Growing up Irish-Catholic, albeit in a strange, lapsed and half-assed way, I was familiar with the idea that women inherently can’t measure up. “If you wanna be like Jesus you gotta pee like Jesus” is the strangely articulate way of summing up why women can be Sisters, but never priests. Why women are incomplete vessels, too weak to embody the Word. Anyone who grows up around nuns and female religious can tell you that there is nothing weak about the work they do. Those women are fearless and tireless. My great-aunt is a nun, a Maryknoll sister, and she has stories about war, famine, crocodiles and the bravery of her Sisters (and only indirectly, herself) in these conditions that would make a combat vet give mad respect. Many of these stories occurred after she reached the usual age of retirement, by the way.

When I was an undergrad in a Jesuit University, a political science professor I clashed with on values and political opinions passed me between classes.  He patted me on the shoulder and said, in front of a hallway full of students, that he was on his way to Mass and would “pray for me”.  I was startled, but I did manage to shout out to his retreating back “pray for yourself, Jesus holds me in the palm of His hand, and we’re all good.”

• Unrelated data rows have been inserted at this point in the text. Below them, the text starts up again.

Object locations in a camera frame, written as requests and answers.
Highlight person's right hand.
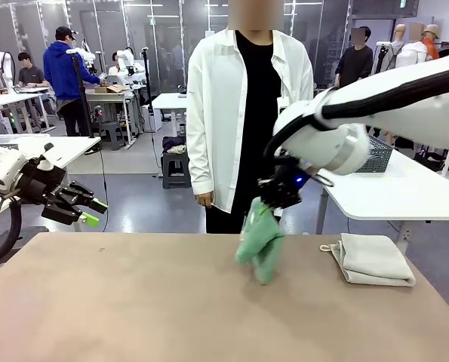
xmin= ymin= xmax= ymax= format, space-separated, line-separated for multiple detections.
xmin=194 ymin=191 xmax=215 ymax=208

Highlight black right arm cable sleeve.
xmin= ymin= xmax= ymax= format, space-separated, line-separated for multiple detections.
xmin=263 ymin=65 xmax=449 ymax=164

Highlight standing person in black sweater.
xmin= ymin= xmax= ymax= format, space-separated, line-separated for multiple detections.
xmin=334 ymin=26 xmax=374 ymax=90

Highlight thin black hanging cable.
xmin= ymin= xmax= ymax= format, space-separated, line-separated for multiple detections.
xmin=95 ymin=141 xmax=109 ymax=233

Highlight grey plastic step stool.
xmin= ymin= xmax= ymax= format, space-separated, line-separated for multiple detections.
xmin=161 ymin=150 xmax=192 ymax=190
xmin=97 ymin=121 xmax=126 ymax=152

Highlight off-white towel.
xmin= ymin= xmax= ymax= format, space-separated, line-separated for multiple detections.
xmin=318 ymin=232 xmax=417 ymax=288

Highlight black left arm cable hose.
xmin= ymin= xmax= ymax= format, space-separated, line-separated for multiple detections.
xmin=0 ymin=195 xmax=24 ymax=269

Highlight long white table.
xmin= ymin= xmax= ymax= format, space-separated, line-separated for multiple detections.
xmin=0 ymin=92 xmax=56 ymax=135

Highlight open cardboard box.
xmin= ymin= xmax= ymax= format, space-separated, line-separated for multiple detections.
xmin=94 ymin=84 xmax=129 ymax=94

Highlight black tripod pole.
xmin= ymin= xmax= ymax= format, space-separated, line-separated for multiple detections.
xmin=65 ymin=48 xmax=95 ymax=139

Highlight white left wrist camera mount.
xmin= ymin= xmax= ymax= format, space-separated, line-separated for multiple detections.
xmin=36 ymin=142 xmax=56 ymax=171

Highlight white standing desk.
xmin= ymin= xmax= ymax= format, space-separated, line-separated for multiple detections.
xmin=151 ymin=92 xmax=189 ymax=137

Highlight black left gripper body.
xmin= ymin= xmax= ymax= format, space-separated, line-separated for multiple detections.
xmin=18 ymin=159 xmax=67 ymax=207

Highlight mint green terry towel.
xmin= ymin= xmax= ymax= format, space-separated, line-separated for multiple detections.
xmin=234 ymin=197 xmax=287 ymax=286

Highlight seated person in dark t-shirt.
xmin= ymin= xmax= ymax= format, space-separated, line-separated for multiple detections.
xmin=14 ymin=51 xmax=52 ymax=91

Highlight white computer tower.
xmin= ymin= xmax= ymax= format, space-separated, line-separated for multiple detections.
xmin=142 ymin=105 xmax=163 ymax=133

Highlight mannequin orange shirt beige hat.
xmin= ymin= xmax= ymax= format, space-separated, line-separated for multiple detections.
xmin=422 ymin=23 xmax=441 ymax=61

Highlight grey workbench desk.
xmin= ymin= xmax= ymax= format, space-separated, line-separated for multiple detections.
xmin=86 ymin=90 xmax=143 ymax=146

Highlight person's right forearm white sleeve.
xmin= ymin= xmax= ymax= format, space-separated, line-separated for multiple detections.
xmin=187 ymin=133 xmax=217 ymax=195

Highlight mannequin white blouse orange trousers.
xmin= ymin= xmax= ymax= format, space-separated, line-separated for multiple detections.
xmin=395 ymin=21 xmax=429 ymax=69

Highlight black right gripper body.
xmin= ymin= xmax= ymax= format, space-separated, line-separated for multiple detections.
xmin=274 ymin=152 xmax=306 ymax=198

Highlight man in blue hoodie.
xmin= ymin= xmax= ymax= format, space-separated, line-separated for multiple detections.
xmin=42 ymin=25 xmax=103 ymax=138

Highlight dark grey perforated basket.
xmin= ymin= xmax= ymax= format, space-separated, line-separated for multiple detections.
xmin=354 ymin=134 xmax=395 ymax=175

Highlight purple and beige clothes pile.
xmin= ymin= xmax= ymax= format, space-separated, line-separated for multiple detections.
xmin=161 ymin=135 xmax=188 ymax=155

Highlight person in white shirt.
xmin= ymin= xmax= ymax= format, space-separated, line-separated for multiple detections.
xmin=185 ymin=0 xmax=315 ymax=235

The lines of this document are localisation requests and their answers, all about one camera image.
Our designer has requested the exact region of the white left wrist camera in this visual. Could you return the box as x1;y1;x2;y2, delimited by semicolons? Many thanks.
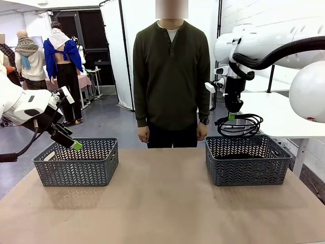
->
50;85;75;105

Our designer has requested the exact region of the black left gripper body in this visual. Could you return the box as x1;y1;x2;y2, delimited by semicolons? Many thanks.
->
38;104;64;135

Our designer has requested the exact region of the small white desk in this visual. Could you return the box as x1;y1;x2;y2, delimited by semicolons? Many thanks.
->
86;67;104;100

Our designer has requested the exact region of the table with pink cloth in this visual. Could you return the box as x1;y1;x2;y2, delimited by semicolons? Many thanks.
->
22;73;92;110

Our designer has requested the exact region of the dark glass door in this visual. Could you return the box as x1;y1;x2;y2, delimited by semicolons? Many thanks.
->
52;10;110;87

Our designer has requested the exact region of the person's left hand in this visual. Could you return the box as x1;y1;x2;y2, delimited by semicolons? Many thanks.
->
197;124;210;141

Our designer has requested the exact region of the black USB cable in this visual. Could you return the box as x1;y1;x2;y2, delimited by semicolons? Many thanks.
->
215;152;262;160

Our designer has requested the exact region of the person's left forearm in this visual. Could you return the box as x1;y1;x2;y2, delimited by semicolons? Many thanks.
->
197;83;211;120

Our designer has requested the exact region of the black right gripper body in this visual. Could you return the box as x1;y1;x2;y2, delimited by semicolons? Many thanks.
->
224;77;246;112

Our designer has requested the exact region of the large white table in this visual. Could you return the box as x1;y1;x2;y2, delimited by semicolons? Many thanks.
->
238;91;325;178

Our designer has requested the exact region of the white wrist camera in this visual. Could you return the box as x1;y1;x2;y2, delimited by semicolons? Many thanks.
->
50;85;75;105
205;78;225;95

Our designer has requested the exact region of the white backdrop screen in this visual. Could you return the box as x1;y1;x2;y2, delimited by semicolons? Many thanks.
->
99;0;221;112

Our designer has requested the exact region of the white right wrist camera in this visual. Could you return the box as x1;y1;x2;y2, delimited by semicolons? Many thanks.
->
205;78;225;95

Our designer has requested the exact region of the figure in plaid shirt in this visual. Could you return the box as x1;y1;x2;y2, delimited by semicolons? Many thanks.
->
0;34;22;87

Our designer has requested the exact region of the thin black cable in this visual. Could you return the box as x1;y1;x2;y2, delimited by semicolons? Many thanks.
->
214;113;264;139

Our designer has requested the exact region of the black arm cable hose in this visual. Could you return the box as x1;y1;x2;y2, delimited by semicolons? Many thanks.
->
0;119;40;163
228;36;325;81

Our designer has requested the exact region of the person's right forearm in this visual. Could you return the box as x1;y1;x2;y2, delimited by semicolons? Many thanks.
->
135;86;149;128

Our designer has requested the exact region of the person in green henley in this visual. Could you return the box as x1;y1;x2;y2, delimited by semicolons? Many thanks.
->
133;0;211;149

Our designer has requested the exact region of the grey plastic basket white label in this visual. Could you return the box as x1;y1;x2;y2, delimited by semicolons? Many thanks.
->
32;137;119;188

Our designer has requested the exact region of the mannequin with blue jacket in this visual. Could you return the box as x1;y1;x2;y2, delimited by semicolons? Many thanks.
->
42;21;84;125

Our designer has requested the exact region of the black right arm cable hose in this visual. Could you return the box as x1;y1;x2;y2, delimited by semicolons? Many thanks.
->
228;36;325;81

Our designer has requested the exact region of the person's right hand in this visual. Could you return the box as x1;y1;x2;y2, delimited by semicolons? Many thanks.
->
138;126;150;143

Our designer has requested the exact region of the white humanoid figure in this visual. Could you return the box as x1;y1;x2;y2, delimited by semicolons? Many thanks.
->
73;35;86;66

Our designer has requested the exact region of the white table with tripod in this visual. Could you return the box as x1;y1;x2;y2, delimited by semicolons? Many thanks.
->
250;72;291;94

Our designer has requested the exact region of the mannequin with patterned scarf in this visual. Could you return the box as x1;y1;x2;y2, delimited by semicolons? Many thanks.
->
14;29;48;89

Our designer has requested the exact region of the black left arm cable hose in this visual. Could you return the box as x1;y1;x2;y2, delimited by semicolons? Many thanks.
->
0;119;40;163

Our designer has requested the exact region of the black tripod stand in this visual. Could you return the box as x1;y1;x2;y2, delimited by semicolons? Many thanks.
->
266;65;275;94

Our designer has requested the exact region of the black stand pole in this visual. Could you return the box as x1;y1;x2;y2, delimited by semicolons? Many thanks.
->
210;0;223;110

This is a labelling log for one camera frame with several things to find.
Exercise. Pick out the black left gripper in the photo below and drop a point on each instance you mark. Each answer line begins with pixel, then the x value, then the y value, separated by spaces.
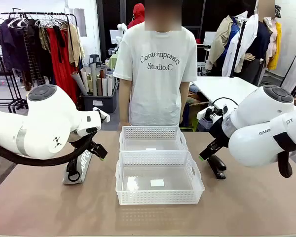
pixel 76 140

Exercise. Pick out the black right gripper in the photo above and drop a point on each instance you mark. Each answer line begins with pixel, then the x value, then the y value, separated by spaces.
pixel 218 134

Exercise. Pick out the grey CAMPUS pencil pouch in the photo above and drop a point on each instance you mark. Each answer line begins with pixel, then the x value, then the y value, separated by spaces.
pixel 85 164

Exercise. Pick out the black stapler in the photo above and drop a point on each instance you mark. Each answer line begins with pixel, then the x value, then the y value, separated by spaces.
pixel 218 166

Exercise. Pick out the person's right forearm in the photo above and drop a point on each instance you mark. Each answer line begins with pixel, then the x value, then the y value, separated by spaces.
pixel 124 108

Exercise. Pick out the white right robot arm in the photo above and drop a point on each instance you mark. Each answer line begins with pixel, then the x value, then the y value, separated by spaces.
pixel 261 116

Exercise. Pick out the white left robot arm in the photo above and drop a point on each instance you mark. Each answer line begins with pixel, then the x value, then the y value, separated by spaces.
pixel 47 118

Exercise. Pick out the person's left forearm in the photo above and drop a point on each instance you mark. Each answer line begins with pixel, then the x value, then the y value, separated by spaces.
pixel 184 106

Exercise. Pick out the person's right hand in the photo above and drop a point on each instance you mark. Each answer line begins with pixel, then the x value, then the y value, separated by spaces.
pixel 124 125

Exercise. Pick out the white basket under table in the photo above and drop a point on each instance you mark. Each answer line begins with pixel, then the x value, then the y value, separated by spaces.
pixel 203 124

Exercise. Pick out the cardboard box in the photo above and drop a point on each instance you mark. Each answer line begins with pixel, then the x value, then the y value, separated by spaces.
pixel 195 111

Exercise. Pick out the dark grey storage bin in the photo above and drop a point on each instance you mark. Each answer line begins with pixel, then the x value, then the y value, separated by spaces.
pixel 101 103

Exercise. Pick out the white perforated plastic basket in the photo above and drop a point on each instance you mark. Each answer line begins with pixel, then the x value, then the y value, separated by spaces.
pixel 150 134
pixel 158 196

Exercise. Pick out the white work table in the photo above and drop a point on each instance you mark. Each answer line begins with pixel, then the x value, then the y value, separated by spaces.
pixel 224 89

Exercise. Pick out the wide grey paper roll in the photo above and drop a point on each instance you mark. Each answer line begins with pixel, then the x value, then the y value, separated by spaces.
pixel 79 82

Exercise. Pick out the person in white T-shirt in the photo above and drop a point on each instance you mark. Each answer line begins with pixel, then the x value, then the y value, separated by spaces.
pixel 158 93

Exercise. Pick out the thin white paper roll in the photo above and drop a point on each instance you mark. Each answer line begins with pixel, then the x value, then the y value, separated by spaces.
pixel 85 79

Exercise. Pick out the tall grey paper roll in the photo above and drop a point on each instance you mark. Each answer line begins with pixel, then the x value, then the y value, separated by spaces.
pixel 93 79

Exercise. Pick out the brown paper roll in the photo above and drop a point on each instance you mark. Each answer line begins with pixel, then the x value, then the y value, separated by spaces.
pixel 102 74

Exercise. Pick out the red dress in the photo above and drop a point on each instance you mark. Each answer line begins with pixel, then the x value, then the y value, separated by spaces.
pixel 61 74

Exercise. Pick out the light green table cloth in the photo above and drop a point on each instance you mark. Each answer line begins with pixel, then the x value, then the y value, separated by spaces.
pixel 112 61

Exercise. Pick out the dark grey stool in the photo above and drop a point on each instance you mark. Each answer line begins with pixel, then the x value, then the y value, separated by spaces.
pixel 94 58

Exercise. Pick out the black stand pole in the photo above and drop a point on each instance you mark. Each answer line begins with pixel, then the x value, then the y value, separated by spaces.
pixel 239 47

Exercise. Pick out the mannequin with beige coat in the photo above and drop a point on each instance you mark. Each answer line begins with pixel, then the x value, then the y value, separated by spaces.
pixel 219 42

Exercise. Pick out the brown checked garment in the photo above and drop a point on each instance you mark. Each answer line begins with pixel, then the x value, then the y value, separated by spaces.
pixel 33 61

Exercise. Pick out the beige shirt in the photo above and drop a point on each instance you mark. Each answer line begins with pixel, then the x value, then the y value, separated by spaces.
pixel 75 47

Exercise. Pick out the small white board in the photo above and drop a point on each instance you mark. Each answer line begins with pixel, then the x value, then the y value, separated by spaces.
pixel 209 38

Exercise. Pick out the yellow garment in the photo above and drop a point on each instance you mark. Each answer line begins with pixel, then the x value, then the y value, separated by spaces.
pixel 276 49

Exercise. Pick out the pink garment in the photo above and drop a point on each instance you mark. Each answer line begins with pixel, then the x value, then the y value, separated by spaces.
pixel 272 44

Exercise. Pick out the olive patterned garment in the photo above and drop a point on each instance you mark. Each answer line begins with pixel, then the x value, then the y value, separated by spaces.
pixel 43 37

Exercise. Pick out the small white background robot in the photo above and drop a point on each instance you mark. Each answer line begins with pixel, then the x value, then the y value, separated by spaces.
pixel 122 32

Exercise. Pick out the dark purple jacket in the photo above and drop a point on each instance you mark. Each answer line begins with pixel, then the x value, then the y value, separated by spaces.
pixel 10 47

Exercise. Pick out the black metal clothes rack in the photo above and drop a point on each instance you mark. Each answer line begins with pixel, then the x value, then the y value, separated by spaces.
pixel 64 14

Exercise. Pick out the person in red hoodie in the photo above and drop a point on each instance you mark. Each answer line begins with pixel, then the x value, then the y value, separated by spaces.
pixel 138 14

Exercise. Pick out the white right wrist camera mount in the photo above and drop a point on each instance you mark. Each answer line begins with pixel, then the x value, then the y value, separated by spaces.
pixel 202 114

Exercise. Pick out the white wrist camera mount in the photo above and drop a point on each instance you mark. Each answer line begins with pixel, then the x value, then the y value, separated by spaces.
pixel 102 116
pixel 202 114

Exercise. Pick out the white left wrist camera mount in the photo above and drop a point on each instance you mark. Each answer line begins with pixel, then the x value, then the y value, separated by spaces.
pixel 102 116

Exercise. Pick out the white wall panel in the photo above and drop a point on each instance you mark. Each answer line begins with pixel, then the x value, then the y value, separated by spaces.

In law school at the same Jesuit institution, my Torts professor was rabidly devoted to the Catholic tenets regarding birth control, homosexuality and especially abortion.  He struck me as a bit presumptuous, as I heard he’d converted to Catholicism ten years prior, and here he was now, out-Catholic-ing those of us who’d put in our time since childhood.  He and I went head to head over the pro-choice law caucus I started and the fact that the LGBT student caucus could not, by school decree, use the words “gay”, “lesbian”, “bisexual” or “transgender” in their name. (The pro-choice law caucus could not use the word “choice”, either.)

You might wonder why a girl like me would set foot in an institution like that, but this is not the Catholicism I grew up rebelling against and admiring simultaneously.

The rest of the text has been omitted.